Caltrans inspectors decided to delay the implosion of the Pier E3 section of the old Bay Bridge, the largest of the old span’s foundations, until this coming weekend. The implosion was originally scheduled for last weekend, but Caltrans inspectors found unsatisfactory explosive packaging.
The event is currently scheduled for 1pm on November 14. However, the implosion could also take place earlier in the day around 6:45am or sometime the next day. Pier E3 is the equivalent of a five-story building weighing 20 million pounds.
The target implosion zone near Yerba Buena Island extends 50 feet from the water’s surface and 275 feet beneath the surface into the bay mud. The implosion is designed to destroy the pier above the bay floor, as well as most of the structure embedded in the mud.

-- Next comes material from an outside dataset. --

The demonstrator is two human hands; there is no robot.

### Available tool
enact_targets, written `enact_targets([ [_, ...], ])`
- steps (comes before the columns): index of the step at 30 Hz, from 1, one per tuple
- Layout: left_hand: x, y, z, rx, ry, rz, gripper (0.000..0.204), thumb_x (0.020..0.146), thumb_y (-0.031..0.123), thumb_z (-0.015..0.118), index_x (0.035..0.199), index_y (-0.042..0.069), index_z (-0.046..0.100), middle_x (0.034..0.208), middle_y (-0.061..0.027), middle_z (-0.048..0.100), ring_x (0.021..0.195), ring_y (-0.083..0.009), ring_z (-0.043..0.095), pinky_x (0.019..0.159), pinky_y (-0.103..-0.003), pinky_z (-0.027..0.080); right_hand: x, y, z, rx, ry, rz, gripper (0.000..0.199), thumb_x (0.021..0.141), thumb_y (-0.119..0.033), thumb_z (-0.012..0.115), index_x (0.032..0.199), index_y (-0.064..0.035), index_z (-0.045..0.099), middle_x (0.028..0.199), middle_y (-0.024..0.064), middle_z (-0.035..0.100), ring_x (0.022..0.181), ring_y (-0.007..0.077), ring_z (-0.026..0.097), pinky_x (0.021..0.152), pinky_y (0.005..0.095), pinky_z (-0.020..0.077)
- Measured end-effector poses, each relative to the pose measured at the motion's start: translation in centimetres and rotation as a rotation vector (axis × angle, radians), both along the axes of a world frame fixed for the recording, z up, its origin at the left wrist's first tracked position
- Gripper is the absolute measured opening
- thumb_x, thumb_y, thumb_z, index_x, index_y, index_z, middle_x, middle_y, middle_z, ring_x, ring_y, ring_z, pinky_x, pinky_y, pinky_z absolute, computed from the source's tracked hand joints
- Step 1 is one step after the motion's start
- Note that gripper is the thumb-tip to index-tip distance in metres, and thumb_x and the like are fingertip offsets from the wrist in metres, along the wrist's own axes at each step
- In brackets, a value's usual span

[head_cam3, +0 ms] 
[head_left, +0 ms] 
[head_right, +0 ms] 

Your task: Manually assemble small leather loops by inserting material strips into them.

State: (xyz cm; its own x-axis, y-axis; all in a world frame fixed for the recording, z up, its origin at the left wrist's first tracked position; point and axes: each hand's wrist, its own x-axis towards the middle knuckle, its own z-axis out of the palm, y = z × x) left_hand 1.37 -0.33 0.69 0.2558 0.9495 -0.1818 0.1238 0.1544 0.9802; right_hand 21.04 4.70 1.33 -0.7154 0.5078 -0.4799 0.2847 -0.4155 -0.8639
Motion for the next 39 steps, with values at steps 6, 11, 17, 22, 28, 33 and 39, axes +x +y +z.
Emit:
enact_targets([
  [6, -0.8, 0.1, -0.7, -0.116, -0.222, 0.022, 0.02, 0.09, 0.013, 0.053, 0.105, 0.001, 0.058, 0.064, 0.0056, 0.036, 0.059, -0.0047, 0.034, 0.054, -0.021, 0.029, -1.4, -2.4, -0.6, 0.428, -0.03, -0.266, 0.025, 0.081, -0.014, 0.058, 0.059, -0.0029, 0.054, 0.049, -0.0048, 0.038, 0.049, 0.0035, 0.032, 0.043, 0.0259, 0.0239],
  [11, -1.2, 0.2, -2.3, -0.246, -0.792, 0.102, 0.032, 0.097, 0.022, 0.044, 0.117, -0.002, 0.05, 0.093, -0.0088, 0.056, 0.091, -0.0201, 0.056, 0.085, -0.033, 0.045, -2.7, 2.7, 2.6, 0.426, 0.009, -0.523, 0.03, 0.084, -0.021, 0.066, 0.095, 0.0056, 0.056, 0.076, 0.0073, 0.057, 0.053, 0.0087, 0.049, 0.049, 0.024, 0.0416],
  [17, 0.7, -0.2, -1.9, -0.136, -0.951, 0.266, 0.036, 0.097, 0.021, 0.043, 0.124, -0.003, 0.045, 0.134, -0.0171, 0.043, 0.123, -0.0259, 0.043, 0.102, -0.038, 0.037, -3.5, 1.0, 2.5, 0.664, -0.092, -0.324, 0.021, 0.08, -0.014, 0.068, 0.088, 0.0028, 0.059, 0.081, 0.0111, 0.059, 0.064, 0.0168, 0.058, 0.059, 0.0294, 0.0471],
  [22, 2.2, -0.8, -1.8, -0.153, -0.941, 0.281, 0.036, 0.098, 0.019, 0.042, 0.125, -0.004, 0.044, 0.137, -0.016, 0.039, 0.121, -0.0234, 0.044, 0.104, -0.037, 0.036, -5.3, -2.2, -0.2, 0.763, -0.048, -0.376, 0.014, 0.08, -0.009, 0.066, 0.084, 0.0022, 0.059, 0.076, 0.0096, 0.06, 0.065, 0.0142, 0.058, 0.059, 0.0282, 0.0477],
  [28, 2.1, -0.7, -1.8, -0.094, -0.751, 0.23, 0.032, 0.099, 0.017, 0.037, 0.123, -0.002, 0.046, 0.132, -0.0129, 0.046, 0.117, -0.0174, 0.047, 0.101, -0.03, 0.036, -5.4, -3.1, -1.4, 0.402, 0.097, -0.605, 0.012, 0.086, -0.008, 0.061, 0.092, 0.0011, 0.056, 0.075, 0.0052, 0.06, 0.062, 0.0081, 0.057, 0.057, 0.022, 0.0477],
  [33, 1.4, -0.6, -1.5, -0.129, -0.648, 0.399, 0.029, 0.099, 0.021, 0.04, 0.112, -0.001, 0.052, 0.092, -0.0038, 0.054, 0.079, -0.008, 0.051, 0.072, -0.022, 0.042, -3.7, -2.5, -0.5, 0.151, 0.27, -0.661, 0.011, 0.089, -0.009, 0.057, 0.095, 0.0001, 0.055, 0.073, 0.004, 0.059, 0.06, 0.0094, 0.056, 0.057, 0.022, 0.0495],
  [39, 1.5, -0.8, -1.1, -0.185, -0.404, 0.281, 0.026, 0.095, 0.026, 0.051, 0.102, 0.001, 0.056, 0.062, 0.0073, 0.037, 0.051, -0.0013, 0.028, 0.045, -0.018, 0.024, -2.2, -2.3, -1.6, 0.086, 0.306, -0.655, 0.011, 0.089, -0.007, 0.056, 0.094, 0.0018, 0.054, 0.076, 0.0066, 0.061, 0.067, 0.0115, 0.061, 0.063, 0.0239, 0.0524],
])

Crews have spent the past year carefully dismantling the 77-year old East Span section-by-section, in roughly the reverse order of how it was built in the mid-1930s. The full demolition of the nearly 2-mile long original East Span of the Bay Bridge will take place in three phases over three to five years. If this technique works, Caltrans may use the same approach to remove all 20 of the other old bridge piers as well.
California Highway Patrol will be doing a rolling traffic break in both directions, and all boats will be kept away from this area. Caltrans has worked with several outside agencies to make sure the implosion’s impact on surrounding wildlife and infrastructure is limited. Harbor porpoise exclusion and behavioral response monitoring zones have been established.
While the event sounds spectacular, the reality is supposed to be pretty low key since most of the structure to be removed is located below the bay’s surface. There will be no eye-catching collapse or skyward shooting geyser, so enthusiasts should stay at home to watch it on TV…or the Internet.